When:
Friday, January 23, 2026
11:00 AM - 12:00 PM CT
Where: Chambers Hall, Ruan Conference Room – lower level, 600 Foster St, Evanston, IL 60208 map it
Audience: Faculty/Staff - Student - Post Docs/Docs - Graduate Students
Cost: free
Contact:
Kisa Kowal
(847) 491-3974
k-kowal@northwestern.edu
Group: Department of Statistics and Data Science
Category: Academic, Lectures & Meetings
Towards the Last Mile of Artificial General Intelligence: Open-World Long-Tailed Learning in Theory and Practice
Dawei Zhou, Assistant Professor, Department of Computer Science, Virginia Tech
Abstract: Artificial General Intelligence (AGI) represents the next generation of AI that can match or exceed human intelligence across a wide spectrum of tasks.
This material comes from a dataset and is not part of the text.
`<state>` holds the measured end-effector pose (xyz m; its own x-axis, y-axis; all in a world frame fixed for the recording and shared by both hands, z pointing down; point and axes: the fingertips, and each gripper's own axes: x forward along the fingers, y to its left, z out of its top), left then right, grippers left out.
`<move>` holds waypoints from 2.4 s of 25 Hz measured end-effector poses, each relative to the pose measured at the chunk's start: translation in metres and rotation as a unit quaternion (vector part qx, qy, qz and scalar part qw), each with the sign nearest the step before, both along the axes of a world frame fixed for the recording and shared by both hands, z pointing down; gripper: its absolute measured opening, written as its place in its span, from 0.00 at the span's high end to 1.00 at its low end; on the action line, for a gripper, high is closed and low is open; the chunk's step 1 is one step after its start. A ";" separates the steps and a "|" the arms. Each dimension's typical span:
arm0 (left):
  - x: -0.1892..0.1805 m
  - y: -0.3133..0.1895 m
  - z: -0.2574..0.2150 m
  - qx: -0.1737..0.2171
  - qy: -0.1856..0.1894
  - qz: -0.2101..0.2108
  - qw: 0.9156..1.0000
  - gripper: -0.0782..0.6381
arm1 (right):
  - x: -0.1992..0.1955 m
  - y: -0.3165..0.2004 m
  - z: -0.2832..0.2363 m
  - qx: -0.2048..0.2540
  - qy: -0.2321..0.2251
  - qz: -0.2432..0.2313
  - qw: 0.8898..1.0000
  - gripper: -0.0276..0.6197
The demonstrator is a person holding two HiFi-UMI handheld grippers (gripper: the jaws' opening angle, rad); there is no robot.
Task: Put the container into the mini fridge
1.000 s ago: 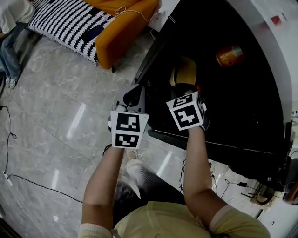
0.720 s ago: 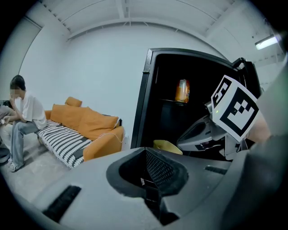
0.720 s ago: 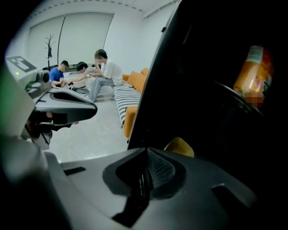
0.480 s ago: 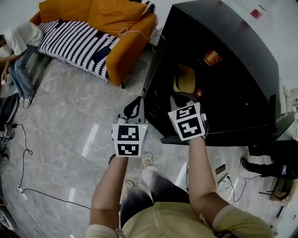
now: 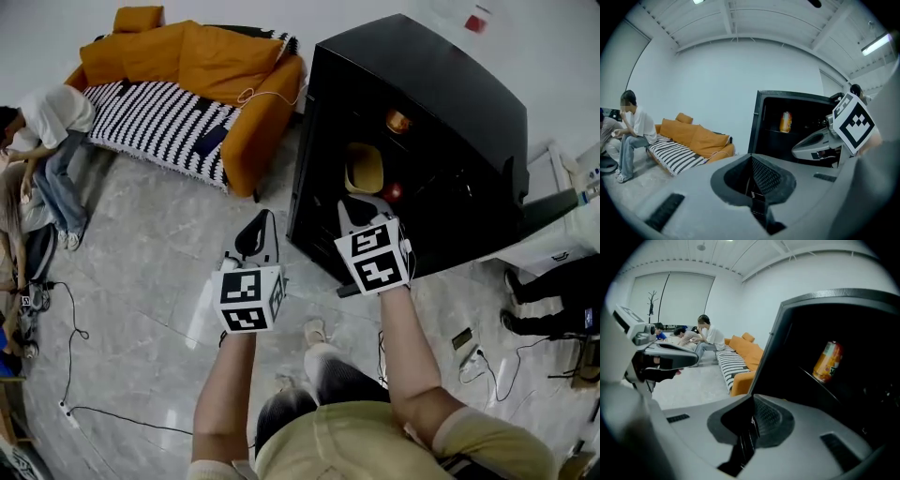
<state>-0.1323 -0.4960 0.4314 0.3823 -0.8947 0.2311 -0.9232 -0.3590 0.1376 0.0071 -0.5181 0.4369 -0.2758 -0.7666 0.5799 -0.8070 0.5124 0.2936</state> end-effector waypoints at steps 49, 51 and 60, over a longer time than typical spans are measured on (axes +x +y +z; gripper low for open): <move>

Despite remarkable advances, today’s AI systems succeed mainly in data-rich, well-structured settings—identifying common objects, summarizing routine content, or responding to typical queries. They struggle precisely where intelligence matters most—rare, high-stakes, and context-dependent scenarios such as scientific discovery, open-world cybersecurity, and rare disease diagnosis. We argue that this shortfall defines the Last Mile Problem on the path to AGI, which we frame as Open-World Long-Tailed Learning (OpenLT): how can we enable AI systems to reason, adapt, and generalize across the underrepresented, evolving, and open-ended domains? In this talk, I will discuss our group’s recent work on 1) OpenLT Characterization – How can we systematically characterize and uncover novel, complex patterns in open-world data?, 2) OpenLT Adaptation – How can AI models be effectively adapted to open and dynamic environments?, and 3) OpenLT Application and Deployment - hinging on the application of scientific hypothesis generation for 3D metamaterial design to discuss our proposed techniques and theoretical results for open-world long-tailed learning. Finally, I will close with thoughts on how addressing the Last Mile Problem can shape the next decade of AGI research and move us closer to systems that truly understand and operate in the open world.